### Work required
From the data below, repeat exactly the lines from the line with "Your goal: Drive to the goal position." to the line with "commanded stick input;", both included.

### Collected data entries
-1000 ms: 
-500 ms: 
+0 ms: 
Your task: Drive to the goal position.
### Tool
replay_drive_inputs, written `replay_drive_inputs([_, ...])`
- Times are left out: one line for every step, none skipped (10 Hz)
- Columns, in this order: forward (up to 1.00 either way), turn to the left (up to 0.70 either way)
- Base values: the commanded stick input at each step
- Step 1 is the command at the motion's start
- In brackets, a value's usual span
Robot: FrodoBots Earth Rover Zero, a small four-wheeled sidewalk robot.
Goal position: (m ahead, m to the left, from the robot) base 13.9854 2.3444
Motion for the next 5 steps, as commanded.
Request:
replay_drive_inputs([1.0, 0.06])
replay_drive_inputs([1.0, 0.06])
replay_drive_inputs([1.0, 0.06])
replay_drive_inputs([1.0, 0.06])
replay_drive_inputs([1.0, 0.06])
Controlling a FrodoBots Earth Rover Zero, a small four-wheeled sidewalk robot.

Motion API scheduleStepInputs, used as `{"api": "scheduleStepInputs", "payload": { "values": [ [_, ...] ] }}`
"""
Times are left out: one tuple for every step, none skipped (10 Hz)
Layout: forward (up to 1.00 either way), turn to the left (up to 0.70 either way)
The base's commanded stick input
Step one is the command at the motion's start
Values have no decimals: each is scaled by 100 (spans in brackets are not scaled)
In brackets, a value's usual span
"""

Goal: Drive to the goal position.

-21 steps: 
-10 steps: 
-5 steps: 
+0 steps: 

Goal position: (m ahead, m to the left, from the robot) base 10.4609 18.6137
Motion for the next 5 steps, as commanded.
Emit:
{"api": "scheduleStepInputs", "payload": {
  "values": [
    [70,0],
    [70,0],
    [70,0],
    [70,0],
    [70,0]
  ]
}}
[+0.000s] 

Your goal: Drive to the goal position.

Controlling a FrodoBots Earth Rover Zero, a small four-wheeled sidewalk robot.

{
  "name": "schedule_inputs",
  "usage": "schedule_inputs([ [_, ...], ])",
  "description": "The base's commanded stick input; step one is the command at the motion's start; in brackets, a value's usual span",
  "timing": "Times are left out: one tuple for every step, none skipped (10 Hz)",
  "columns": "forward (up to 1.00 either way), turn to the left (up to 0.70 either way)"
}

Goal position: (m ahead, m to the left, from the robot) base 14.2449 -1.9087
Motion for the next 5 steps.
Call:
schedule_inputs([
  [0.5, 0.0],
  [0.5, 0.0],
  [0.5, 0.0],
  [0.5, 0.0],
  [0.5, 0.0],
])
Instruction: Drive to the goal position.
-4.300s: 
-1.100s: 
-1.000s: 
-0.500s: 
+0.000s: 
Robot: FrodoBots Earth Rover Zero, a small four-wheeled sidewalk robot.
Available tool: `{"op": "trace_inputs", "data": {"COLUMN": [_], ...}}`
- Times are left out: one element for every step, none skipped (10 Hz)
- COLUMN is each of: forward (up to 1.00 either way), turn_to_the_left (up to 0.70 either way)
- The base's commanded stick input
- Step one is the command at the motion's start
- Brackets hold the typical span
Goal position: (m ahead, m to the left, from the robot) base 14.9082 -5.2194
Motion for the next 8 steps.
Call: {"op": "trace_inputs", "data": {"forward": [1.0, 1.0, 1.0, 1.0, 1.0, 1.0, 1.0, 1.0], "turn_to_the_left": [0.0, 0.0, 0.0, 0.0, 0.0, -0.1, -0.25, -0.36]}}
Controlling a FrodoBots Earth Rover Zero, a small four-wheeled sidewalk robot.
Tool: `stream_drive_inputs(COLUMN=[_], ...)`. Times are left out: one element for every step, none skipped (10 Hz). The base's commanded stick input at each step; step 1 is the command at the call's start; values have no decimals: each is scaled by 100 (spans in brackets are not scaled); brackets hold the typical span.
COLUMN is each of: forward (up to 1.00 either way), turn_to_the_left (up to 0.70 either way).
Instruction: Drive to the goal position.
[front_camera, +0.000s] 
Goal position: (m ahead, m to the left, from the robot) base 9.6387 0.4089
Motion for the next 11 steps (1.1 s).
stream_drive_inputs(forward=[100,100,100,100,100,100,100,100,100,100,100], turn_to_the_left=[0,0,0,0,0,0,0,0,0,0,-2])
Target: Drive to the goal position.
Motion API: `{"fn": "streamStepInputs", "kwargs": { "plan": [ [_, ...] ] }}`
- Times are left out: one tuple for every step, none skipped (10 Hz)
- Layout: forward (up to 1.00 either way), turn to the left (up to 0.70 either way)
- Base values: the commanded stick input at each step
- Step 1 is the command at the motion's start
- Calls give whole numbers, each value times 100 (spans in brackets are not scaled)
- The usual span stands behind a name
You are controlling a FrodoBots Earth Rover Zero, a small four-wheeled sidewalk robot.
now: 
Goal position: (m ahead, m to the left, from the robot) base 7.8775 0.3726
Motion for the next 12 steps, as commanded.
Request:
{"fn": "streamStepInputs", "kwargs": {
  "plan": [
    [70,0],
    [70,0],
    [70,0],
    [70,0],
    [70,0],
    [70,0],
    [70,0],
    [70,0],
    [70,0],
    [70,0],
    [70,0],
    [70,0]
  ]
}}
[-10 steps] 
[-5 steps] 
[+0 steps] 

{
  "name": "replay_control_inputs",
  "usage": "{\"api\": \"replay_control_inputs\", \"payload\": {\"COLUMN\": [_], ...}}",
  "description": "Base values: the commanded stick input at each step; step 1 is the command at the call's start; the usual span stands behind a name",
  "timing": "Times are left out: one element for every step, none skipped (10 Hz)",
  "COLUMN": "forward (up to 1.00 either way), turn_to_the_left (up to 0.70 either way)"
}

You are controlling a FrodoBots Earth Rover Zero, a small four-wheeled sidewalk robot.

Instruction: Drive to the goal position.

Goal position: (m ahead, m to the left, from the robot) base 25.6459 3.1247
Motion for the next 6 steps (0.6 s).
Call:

### Task output
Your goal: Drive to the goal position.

Controlling a FrodoBots Earth Rover Zero, a small four-wheeled sidewalk robot.

{
  "name": "schedule_inputs",
  "usage": "schedule_inputs([ [_, ...], ])",
  "description": "The base's commanded stick input; step one is the command at the motion's start; in brackets, a value's usual span",

Nothing further remains in the output.